*WORK INSTRUCTION:* When the word "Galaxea" shows up in a line of the records below, copy that line.

[[ DATA SHOWN open ]]

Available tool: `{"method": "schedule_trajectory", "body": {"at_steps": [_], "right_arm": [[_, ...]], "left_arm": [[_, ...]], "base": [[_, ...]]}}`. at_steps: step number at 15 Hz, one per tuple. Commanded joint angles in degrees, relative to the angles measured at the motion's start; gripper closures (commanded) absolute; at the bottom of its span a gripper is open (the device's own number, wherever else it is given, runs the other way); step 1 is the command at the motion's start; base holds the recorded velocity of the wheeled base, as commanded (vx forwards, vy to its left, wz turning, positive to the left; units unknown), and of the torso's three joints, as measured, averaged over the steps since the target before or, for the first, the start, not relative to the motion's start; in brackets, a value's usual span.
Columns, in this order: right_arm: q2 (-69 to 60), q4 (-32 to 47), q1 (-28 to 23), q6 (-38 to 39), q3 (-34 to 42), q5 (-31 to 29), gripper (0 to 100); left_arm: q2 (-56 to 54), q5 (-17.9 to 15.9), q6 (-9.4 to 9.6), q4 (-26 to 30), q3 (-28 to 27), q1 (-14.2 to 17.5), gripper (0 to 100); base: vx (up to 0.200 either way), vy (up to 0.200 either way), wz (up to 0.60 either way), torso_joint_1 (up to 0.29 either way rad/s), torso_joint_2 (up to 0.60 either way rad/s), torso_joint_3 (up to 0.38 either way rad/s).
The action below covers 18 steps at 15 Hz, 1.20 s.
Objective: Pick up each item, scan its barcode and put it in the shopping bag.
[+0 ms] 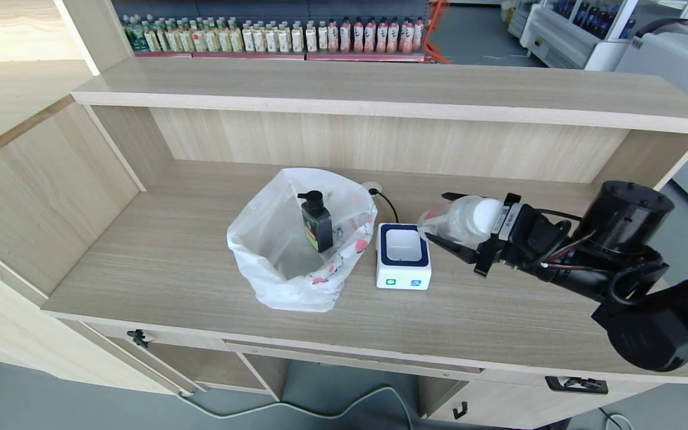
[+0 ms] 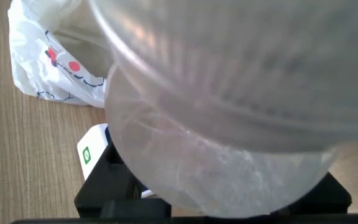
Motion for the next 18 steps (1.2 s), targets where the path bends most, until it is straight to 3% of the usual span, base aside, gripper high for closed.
{"method": "schedule_trajectory", "body": {"at_steps": [1, 7, 11, 18], "right_arm": [[2.7, -2.8, -0.3, 0.1, 1.6, 0.0, 100], [7.2, -7.3, -0.3, 1.0, 0.6, -0.1, 100], [12.2, -12.5, 1.0, 3.9, -4.1, -0.5, 100], [17.2, -12.9, 2.0, 5.4, -9.7, -0.5, 100]], "left_arm": [[0.0, 0.0, 0.00, 0.0, 0.0, 0.0, 0], [0.0, 0.0, 0.00, 0.0, 0.0, 0.0, 0], [0.0, 0.0, 0.00, 0.0, 0.0, 0.0, 0], [0.0, 0.0, 0.00, 0.0, 0.0, 0.0, 0]], "base": [[0.000, 0.000, 0.00, 0.000, 0.00, 0.000], [0.000, 0.000, 0.00, 0.000, 0.00, 0.000], [0.000, 0.000, 0.00, 0.000, 0.00, 0.000], [0.000, 0.000, 0.00, 0.000, 0.00, 0.000]]}}
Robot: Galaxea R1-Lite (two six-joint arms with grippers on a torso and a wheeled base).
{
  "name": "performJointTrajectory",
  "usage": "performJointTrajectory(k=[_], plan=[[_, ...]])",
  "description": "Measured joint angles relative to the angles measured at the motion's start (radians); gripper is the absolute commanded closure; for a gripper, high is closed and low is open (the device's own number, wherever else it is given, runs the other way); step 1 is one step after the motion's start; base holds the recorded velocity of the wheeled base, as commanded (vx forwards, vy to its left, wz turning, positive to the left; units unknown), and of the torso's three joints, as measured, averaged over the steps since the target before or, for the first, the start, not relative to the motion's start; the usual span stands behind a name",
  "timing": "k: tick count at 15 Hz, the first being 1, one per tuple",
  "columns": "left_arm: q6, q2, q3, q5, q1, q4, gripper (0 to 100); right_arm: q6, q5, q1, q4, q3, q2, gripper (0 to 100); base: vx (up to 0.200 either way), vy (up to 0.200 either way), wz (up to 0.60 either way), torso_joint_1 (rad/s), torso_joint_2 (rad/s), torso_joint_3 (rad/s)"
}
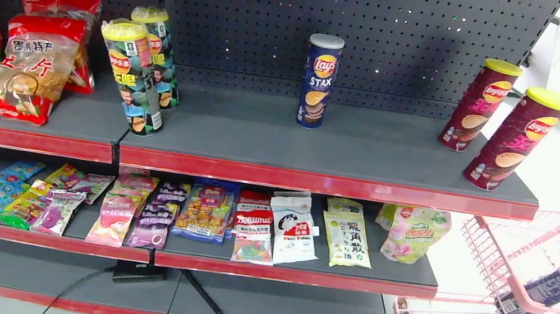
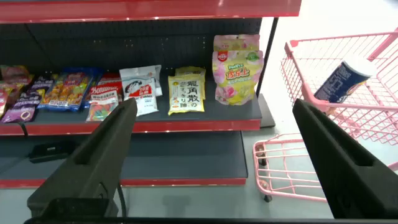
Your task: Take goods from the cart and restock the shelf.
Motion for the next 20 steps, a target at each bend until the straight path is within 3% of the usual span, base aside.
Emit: performJointTrajectory(k=[18, 20], plan=[[0.000, 0.000, 0.000, 0.000, 0.000, 0.000, 0, 0.000, 0.000, 0.001, 0.000, 0.000, 0.000, 0, 0.000, -0.200, 0.00, 0.004, 0.00, 0.002], [0.000, 0.000, 0.000, 0.000, 0.000, 0.000, 0, 0.000, 0.000, 0.000, 0.000, 0.000, 0.000, 0, 0.000, 0.000, 0.00, 0.000, 0.00, 0.000]])
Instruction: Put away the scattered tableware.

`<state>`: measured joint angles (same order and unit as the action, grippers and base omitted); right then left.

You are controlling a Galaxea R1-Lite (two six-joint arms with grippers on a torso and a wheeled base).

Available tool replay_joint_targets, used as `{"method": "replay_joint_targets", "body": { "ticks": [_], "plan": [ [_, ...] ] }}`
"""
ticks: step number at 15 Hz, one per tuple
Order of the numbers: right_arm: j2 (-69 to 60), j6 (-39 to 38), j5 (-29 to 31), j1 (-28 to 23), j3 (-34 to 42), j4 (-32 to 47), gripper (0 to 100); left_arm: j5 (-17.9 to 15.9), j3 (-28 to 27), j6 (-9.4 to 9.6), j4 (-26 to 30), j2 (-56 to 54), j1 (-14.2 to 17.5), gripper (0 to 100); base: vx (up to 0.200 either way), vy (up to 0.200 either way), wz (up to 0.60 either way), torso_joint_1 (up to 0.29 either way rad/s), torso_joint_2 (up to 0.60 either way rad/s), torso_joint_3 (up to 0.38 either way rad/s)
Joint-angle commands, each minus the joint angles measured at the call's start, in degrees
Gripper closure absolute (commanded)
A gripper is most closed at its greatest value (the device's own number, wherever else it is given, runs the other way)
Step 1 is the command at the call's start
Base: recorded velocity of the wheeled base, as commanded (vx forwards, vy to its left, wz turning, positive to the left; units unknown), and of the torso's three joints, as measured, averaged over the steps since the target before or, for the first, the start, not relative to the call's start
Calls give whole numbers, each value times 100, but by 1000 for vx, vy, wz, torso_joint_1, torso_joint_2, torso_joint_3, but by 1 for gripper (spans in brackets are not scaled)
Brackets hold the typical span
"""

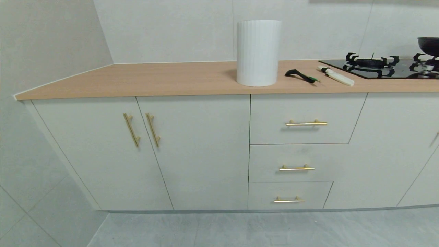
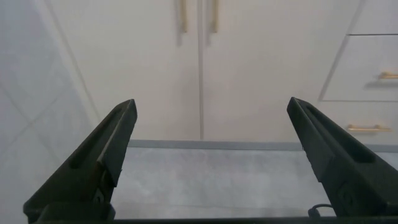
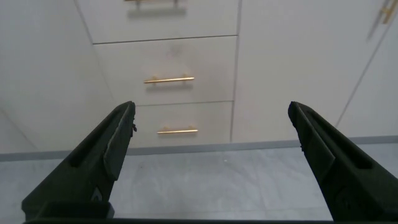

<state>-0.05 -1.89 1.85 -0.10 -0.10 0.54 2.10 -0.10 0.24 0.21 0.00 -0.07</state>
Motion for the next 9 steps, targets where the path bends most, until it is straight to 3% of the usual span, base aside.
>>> {"method": "replay_joint_targets", "body": {
  "ticks": [1,9],
  "plan": [
    [5,-13,-1,1,1,-1,0,1,1,2,-3,9,-1,0,0,0,0,0,0,0],
    [5,-22,-1,1,1,-10,0,1,1,28,-12,9,-1,0,0,0,0,0,0,0]
  ]
}}
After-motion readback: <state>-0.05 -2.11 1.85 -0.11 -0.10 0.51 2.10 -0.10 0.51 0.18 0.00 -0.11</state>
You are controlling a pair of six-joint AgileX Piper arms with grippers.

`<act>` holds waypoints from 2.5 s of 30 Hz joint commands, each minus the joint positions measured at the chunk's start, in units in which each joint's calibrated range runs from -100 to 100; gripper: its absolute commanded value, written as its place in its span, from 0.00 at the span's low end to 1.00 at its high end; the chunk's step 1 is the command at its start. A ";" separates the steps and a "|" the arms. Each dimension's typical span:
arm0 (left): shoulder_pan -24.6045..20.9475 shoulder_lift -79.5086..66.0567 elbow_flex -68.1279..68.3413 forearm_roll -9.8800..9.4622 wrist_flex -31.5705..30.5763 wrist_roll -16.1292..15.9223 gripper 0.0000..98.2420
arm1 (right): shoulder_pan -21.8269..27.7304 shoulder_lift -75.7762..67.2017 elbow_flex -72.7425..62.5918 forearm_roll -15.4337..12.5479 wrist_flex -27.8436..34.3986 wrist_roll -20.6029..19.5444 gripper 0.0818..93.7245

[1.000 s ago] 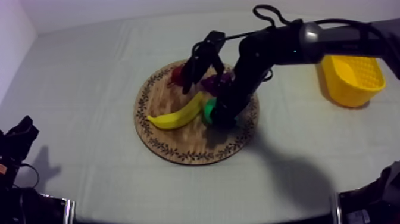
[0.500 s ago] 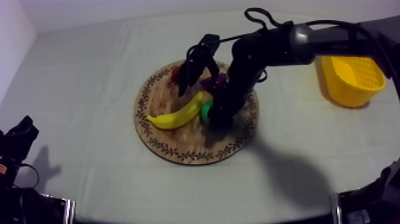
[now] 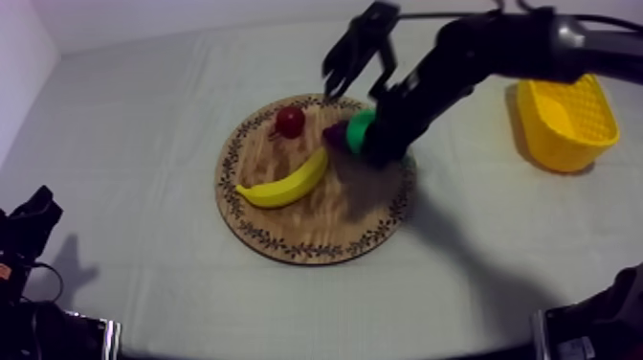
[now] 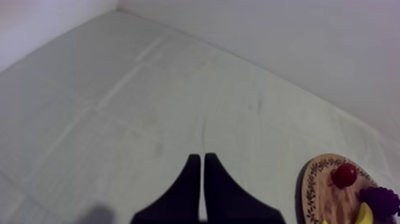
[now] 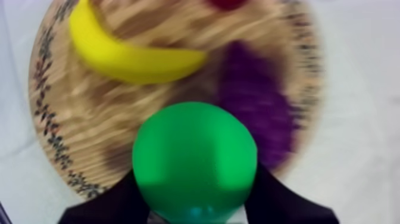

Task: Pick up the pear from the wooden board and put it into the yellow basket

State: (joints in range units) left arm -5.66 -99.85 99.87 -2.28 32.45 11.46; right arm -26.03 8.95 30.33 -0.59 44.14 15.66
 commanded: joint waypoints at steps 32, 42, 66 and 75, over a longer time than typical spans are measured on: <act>-0.02 0.02 0.02 0.00 0.05 -0.01 0.00 | 37.79 -7.53 2.49 13.30 -13.76 -16.08 0.21; -0.02 0.02 0.02 0.00 0.05 0.00 0.00 | 38.05 -4.87 3.51 11.37 -14.63 -13.43 0.42; -0.02 0.02 0.02 0.00 0.05 0.00 0.00 | 33.94 -20.43 13.44 -1.20 -18.79 -4.08 0.04; -0.02 0.02 0.02 0.00 0.05 0.00 0.00 | 31.28 -51.54 34.03 -15.11 -21.58 9.28 0.01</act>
State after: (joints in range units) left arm -5.66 -99.85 99.87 -2.28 32.45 11.46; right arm 5.56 -28.27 56.79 -12.70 22.20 20.06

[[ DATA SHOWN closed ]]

*TASK RESULT:*
Robot: Galaxea R1-Lite (two six-joint arms with grippers on a torso and a wheeled base).
You are controlling a Galaxea R1-Lite (two six-joint arms with grippers on a torso and a wheeled base).

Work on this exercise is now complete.